Comparison of Indian language Named Entity training dataset statistics (total number of named entities), For all datasets, the statistics include only LOC, PER and ORG named entities.


as bn gu hi kn ml mr or pa ta te
Naamapadam 5.0K 1.6M 765.5K 2.1M 655K 1.0M 731.2K 189.6K 875.9K 741.1K 747.8K
WikiANN 443 61K 1.6K 4.7K 1.9K 9.4K 7.2K 658 1K 12.5K 3.4K
FIRE-2014 - 6.1K - 3.5K - 4.2K - - - 3.2K -
CFILT - - - 262.1K - - 4.8K - - - -
MultiCoNER - 9.9K - 10.5K - - - - - - -
MahaNER - - - - - - 16K - - - -
AsNER ~6K - - - - - - - - - -

Statistics for the Naamapadam dataset.
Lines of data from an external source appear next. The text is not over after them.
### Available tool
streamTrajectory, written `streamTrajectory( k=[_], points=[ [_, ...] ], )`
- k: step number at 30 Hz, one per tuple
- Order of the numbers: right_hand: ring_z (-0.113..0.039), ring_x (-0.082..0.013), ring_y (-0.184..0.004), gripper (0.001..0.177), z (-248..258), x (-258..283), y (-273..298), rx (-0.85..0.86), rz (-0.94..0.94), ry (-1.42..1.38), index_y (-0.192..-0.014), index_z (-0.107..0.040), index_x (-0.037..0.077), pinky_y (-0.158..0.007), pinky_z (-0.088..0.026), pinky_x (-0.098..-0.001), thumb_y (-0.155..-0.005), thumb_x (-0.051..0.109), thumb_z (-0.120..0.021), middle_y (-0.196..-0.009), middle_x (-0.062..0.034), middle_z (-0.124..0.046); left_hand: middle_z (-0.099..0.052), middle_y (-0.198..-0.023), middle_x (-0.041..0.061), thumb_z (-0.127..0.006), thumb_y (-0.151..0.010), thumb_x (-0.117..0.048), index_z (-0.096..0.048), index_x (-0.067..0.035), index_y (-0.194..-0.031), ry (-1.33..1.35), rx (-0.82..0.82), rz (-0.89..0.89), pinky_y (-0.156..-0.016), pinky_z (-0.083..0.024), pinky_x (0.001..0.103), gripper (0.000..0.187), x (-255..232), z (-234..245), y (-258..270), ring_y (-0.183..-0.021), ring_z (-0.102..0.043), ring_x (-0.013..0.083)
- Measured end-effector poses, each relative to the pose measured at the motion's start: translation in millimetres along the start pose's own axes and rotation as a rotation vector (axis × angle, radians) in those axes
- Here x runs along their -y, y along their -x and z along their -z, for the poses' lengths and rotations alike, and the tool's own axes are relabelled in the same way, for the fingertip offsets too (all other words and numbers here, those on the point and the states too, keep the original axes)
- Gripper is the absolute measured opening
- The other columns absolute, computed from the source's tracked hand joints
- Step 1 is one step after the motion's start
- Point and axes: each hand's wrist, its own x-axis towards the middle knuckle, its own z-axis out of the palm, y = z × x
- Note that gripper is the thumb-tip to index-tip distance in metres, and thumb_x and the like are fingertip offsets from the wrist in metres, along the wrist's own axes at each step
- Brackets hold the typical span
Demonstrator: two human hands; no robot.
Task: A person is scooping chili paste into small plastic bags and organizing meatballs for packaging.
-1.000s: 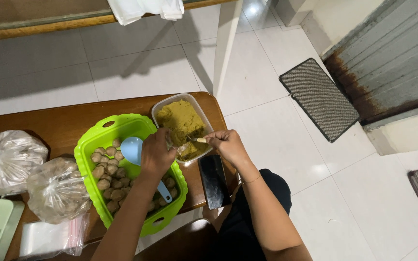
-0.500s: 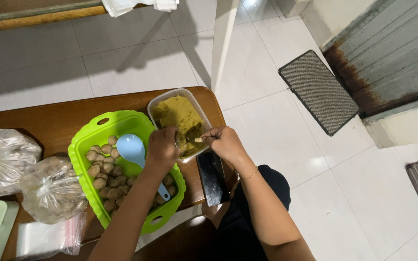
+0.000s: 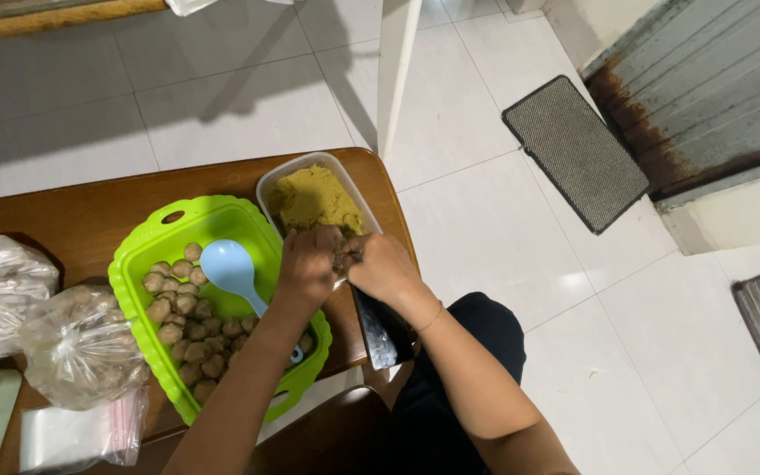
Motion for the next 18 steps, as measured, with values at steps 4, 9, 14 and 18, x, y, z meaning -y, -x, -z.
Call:
streamTrajectory(
  k=[4,9,14,18],
  points=[
    [-0.071,-0.0490,-0.090,0.032,-3,-19,-6,-0.021,0.023,0.045,-0.110,-0.081,0.006,-0.076,-0.058,-0.0503,-0.085,0.018,-0.063,-0.090,-0.0248,-0.076,-0.066,-0.092,0.002,-0.093,-0.060,-0.012,-0.052,-0.016,-0.113,-0.030,-0.029,0.017,-0.106,-0.050,0.056,0.066,6,-8,3,-0.095,-0.071,0.0254],
    [-0.071,-0.0491,-0.092,0.036,20,6,17,0.001,-0.037,0.166,-0.116,-0.078,0.003,-0.080,-0.059,-0.0521,-0.085,0.015,-0.063,-0.090,-0.0277,-0.075,-0.064,-0.089,0.004,-0.096,-0.058,-0.015,-0.048,-0.018,-0.116,-0.014,0.009,-0.006,-0.109,-0.046,0.059,0.075,13,-6,3,-0.093,-0.070,0.0285],
    [-0.073,-0.0457,-0.090,0.035,51,25,31,-0.058,-0.053,0.196,-0.116,-0.077,0.001,-0.077,-0.060,-0.0491,-0.087,0.013,-0.063,-0.090,-0.0267,-0.075,-0.063,-0.089,0.005,-0.095,-0.067,-0.014,-0.045,-0.017,-0.117,0.020,0.009,0.048,-0.110,-0.046,0.059,0.070,10,12,0,-0.095,-0.070,0.0291],
    [-0.072,-0.0426,-0.089,0.035,44,30,39,-0.086,-0.049,0.165,-0.117,-0.077,0.002,-0.079,-0.060,-0.0453,-0.088,0.012,-0.063,-0.093,-0.0243,-0.076,-0.061,-0.088,0.006,-0.095,-0.067,-0.015,-0.045,-0.016,-0.116,0.039,0.009,0.066,-0.108,-0.048,0.059,0.070,12,1,2,-0.092,-0.070,0.0291]
  ],
)
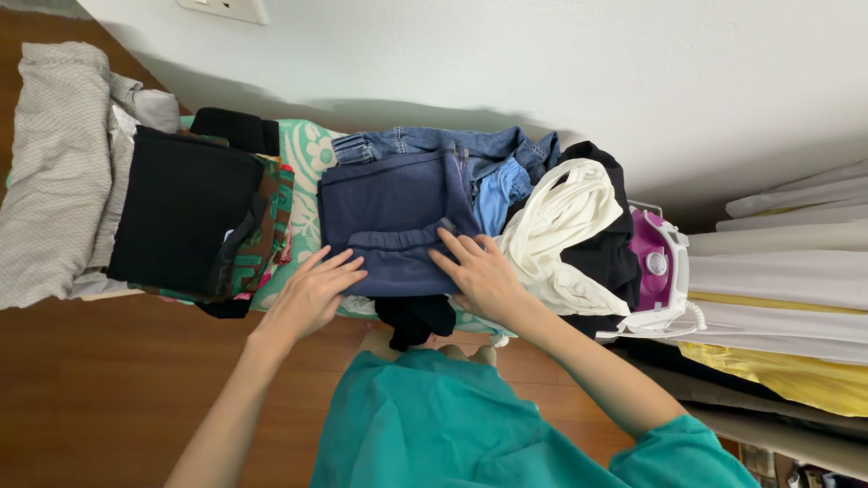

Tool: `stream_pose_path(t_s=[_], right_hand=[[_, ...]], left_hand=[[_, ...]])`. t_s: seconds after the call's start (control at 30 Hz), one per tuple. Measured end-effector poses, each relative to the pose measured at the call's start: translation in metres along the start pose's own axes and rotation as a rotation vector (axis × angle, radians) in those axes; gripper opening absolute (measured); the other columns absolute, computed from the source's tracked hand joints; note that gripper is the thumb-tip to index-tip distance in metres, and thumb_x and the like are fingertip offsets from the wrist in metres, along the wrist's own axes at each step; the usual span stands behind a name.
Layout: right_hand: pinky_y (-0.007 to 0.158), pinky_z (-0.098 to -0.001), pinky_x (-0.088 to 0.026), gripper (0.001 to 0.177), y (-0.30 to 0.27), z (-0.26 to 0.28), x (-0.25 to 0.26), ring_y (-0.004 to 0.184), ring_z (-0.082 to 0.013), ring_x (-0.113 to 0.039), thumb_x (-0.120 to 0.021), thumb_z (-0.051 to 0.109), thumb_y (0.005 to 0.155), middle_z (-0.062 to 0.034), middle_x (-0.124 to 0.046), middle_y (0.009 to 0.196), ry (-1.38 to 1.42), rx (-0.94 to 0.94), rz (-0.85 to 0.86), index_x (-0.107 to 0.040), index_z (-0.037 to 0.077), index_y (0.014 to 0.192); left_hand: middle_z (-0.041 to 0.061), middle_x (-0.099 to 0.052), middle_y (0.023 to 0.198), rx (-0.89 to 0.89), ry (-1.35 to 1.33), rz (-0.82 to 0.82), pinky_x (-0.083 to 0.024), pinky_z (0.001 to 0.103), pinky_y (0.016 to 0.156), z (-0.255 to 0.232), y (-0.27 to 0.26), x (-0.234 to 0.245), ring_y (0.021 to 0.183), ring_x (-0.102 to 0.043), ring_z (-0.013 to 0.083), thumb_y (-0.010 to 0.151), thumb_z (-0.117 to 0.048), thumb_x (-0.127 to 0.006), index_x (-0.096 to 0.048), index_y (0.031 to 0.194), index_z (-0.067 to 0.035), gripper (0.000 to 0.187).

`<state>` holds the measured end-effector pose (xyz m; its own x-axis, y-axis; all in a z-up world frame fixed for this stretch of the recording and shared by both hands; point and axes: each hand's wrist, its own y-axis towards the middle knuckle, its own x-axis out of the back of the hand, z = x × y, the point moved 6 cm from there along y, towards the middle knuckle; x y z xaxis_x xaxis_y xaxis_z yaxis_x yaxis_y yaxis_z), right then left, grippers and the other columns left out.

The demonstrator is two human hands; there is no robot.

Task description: The person folds several items of clothing on a small table. They handle dark blue shorts, white pants, light blue shorts, and denim pants one at a time, folding each neatly and stacking them on the left side of the table.

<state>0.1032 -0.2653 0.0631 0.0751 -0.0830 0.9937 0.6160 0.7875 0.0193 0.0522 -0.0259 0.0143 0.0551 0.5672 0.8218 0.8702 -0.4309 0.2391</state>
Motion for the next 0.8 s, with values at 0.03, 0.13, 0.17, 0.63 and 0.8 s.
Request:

The testsets for as, or and ta are either silver standard or small. Work on creation of larger, manually annotated testsets is in progress for these languages.
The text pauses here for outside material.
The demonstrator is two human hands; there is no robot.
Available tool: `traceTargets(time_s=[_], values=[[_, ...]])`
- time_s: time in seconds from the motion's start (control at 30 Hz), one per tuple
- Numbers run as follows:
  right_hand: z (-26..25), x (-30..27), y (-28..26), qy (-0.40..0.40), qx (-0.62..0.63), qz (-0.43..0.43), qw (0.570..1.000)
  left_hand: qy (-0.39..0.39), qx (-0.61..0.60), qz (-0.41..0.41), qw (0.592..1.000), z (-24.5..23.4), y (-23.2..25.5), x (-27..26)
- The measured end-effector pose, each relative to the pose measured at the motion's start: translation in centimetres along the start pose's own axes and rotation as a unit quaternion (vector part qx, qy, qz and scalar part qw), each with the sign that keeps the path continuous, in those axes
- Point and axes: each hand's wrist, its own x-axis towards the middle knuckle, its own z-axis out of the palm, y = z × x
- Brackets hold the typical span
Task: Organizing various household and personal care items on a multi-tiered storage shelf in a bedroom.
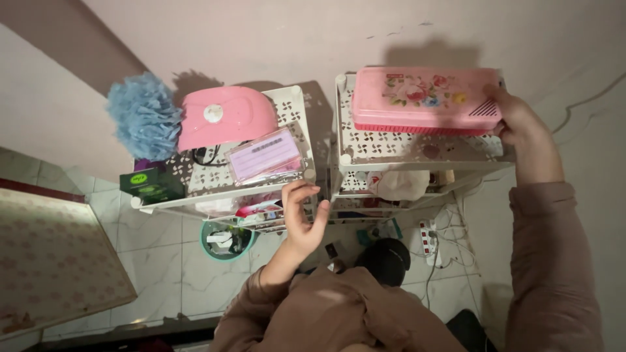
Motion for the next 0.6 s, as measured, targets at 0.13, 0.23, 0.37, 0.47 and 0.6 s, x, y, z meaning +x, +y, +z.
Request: traceTargets(time_s=[0.13, 0.23, 0.37, 0.47, 0.6], values=[[0.5, -0.6, -0.8, -0.034, 0.077, -0.018, 0.996, 0.014, 0.009, -0.013, 1.000, 0.0, -0.2, 0.5], [-1.1, 1.0, 0.4, -0.022, 0.091, -0.017, 0.995, -0.001, -0.038, -0.038, 0.999, 0.5, -0.8, 1.8], [-4.5, 3.7, 2.7, -0.108, 0.150, -0.086, 0.979, -0.065, -0.097, -0.015, 0.993, 1.6, 0.5, 5.8], [-4.1, 1.0, 0.7, -0.115, 0.162, -0.100, 0.975, -0.136, -0.056, -0.033, 0.988, 3.1, 0.4, 8.7], [-3.3, -3.9, -2.2, -0.033, 0.140, -0.084, 0.986, -0.194, -0.163, -0.106, 0.962, 6.4, -3.4, 11.8]])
Lang. Sentence Count Train Dev Test
Train Dev Test Org Loc Per Org Loc Per Org Loc Per
bn 961.7K 4.9K 607 340.7K 560.9K 725.2K 1.7K 2.8K 3.7K 207 331 457
gu 472.8K 2.4K 1.1K 205.7K 238.1K 321.7K 1.1K 1.2K 1.6K 419 645 673
hi 985.8K 13.5K 437 686.4K 731.2K 767.0K 9.7K 10.2K 10.5K 257 302 263
kn 471.8K 2.4K 1.0K 167.5K 177.0K 310.5K 882 919 1.6K 291 397 614
ml 716.7K 3.6K 974 234.5K 308.2K 501.2K 1.2K 1.6K 2.6K 309 482 714
mr 455.2K 2.3K 1.1K 164.9K 224.0K 342.3K 868 1.2K 1.8K 391 569 696
pa 463.5K 2.3K 993 235.0K 289.8K 351.1K 1.1K 1.5K 1.7K 408 496 553
te 507.7K 2.7K 861 194.1K 205.9K 347.8K 1.0K 1.0K 2.0K 263 482 607
ta 497.9K 2.8K 49 177.7K 281.2K 282.2K 1.0K 1.5K 1.6K 26 34 22
as 10.3K 52 51 2.0K 1.8K 1.2K 18 5 3 11 7 6
or 196.8K 993 994 45.6K 59.4K 84.6K 225 268 386 229 266 431

Contributors

  • Arnav Mhaske (AI4Bharat, IITM)
  • Harshit Kedia (AI4Bharat, IITM)
  • Sumanth Doddapaneni, (AI4Bharat, IITM)
  • Mitesh Khapra,  (AI4Bharat, IITM)
  • Pratyush Kumar,  (Microsoft, AI4Bharat, IITM)
  • Rudra Murthy V, (IBM Research India, AI4Bharat, IITM)[mailto:rmurthyv@in.ibm.com]
  • Anoop Kunchukuttan, (Microsoft, AI4Bharat, IITM)[mailto:ankunchu@microsoft.com]

Corresponding authors: Rudra Murthy V, Anoop Kunchukuttan

Citing

If you are using any of the resources, please cite the following article:

Language

@misc{mhaske2022naamapadam,  doi = {10.48550/ARXIV.2212.10168},  url = {https://arxiv.org/abs/2212.10168},  author = {Mhaske, Arnav and Kedia, Harshit and Doddapaneni, Sumanth and Khapra, Mitesh M. and Kumar, Pratyush and Murthy, Rudra and Kunchukuttan, Anoop},  title = {Naamapadam: A Large-Scale Named Entity Annotated Data for Indic Languages}  publisher = {arXiv},  year = {2022},}

License

Naamapadam is released under this licensing scheme:

  • We do not own any of the text from which this data has been extracted.
  • We license the actual packaging of this data under the Creative Commons CC0 license (“no rights reserved”).
  • To the extent possible under law, AI4Bharat has waived all copyright and related or neighboring rights to Naamapadam.
  • This work is published from: India.